Posted on: July 16th, 2012 by admin 3 Comments

We continue our series on rescuing troubled projects by Bob Louton, PMP.

This article discusses the second most urgent of the project items to have working well, configuration management. After you have addressed the big problems with configuration management (CM), you can turn your focus to the next on the list. I will cover that in my next post.

Configuration Management is one of those loaded terms that can mean different things to different people. Before I go any further, we should have a common understanding of how I use the term here.On some projects, configuration management is simply version control over a few critical documents. For example in construction, control is needed for the expensive materials (windows, mechanicals, etc.) and critical documents (blue prints, environmental impact studies, regulatory approvals, etc.).

In some industries and domains, CM is far more extensive. For example, aircraft design requires control over a very large number of items (engineering documents, physical parts, work in progress, timekeeping, changes to plan, etc.). If the work is classified, project security requires even more need for control.

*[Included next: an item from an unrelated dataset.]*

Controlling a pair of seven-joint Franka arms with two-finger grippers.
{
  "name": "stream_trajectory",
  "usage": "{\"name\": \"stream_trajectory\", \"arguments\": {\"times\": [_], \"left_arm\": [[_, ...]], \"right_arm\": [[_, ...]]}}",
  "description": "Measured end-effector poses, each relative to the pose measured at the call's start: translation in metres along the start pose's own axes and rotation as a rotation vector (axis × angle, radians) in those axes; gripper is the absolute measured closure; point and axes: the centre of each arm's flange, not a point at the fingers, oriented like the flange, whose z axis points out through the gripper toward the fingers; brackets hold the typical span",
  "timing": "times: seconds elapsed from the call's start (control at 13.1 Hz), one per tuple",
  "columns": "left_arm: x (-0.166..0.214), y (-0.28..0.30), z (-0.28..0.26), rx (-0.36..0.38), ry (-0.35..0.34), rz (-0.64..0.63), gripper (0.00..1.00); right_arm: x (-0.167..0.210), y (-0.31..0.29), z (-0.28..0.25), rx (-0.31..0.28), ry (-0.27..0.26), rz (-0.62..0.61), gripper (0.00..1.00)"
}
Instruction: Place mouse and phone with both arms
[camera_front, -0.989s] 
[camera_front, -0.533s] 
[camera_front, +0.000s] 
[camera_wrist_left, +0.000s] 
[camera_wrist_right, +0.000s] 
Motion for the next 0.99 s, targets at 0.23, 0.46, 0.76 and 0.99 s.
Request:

What I mean in general terms by configuration management is that the team knows where things are kept, which version is the right one, knows the change process for each, and important dependencies between things. A project team can apply configuration management to customer documentation, construction plans, assembly-line analysis, project decisions, code builds, 3rd-party software, productivity tools, various engineering artifacts, meeting minutes, action item logs, risk registers, project schedules, staffing plans, plan iterations, plan updates, manufacturing designs, contracts, contract-performance records, time-keeping records, and on and on.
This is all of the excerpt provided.